Quanto ai caregiver, la mancanza di una indennità strutturale, di crediti contributivi e di permessi retribuiti li condanna a una doppia invisibilità: sociale ed economica. Le sentenze della Corte UE e i principi costituzionali (art. 2, 3, 38 Cost.) impongono uno sforzo maggiore. Il welfare non può basarsi solo sulla buona volontà delle famiglie.
Conclusioni
La Legge 106/2025 merita riconoscimento per aver esteso le tutele ai lavoratori autonomi, una categoria storicamente abbandonata. Tuttavia, la sua efficacia sarà limitata finché non si affronterà il nodo della retribuzione durante il congedo e della copertura universale per tutti gli autonomi.
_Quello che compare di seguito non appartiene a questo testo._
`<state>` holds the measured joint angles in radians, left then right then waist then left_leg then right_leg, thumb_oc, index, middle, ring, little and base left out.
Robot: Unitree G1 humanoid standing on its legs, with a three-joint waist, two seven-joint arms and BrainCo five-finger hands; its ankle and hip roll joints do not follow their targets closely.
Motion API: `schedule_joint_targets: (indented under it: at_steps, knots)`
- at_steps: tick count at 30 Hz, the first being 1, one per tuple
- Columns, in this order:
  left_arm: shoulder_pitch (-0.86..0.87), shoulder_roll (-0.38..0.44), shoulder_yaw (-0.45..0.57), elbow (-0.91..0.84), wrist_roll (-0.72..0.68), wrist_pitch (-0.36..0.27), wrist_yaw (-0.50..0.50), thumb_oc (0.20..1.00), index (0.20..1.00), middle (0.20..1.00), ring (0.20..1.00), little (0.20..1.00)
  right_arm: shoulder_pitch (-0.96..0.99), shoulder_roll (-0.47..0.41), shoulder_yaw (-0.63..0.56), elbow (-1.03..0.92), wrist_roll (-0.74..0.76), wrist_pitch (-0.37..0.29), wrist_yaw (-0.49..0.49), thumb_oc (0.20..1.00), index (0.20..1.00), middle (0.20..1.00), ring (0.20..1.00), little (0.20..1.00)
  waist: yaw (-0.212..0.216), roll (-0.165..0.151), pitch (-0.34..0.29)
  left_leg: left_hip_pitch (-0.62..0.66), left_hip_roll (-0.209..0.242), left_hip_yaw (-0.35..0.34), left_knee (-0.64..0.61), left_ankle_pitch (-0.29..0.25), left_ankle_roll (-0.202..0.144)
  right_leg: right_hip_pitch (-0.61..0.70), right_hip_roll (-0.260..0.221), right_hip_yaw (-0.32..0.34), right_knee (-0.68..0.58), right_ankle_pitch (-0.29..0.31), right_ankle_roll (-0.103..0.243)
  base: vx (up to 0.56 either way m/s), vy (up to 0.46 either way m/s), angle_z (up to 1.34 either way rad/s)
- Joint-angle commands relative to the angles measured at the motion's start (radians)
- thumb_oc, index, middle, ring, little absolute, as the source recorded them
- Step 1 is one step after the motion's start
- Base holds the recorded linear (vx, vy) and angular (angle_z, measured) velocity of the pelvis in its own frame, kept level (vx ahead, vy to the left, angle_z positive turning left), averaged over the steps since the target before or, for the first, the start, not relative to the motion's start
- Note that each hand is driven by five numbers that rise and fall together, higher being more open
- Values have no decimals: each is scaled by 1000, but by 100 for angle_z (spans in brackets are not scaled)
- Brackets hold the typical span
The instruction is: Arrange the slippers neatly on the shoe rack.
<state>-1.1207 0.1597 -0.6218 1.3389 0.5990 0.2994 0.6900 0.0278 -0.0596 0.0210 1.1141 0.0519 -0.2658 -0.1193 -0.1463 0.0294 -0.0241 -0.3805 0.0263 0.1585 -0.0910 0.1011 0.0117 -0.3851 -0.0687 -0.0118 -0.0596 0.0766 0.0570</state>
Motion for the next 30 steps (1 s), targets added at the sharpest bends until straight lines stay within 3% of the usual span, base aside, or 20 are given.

Parallelamente, la riforma dei caregiver non può ridursi a un annuncio contabile. I 207 milioni dal 2027 sono una base, ma vanno accompagnati da una legge quadro che definisca diritti, doveri, accesso ai servizi e riconoscimento previdenziale. Senza questo, il caregiver resterà un “eroe silenzioso”, costretto a scegliere tra dignità e reddito.
Il diritto del lavoro italiano ha l’occasione, nel 2026, di compiere una svolta umana e strutturale. Speriamo che il Parlamento e il Governo non la sprecchino.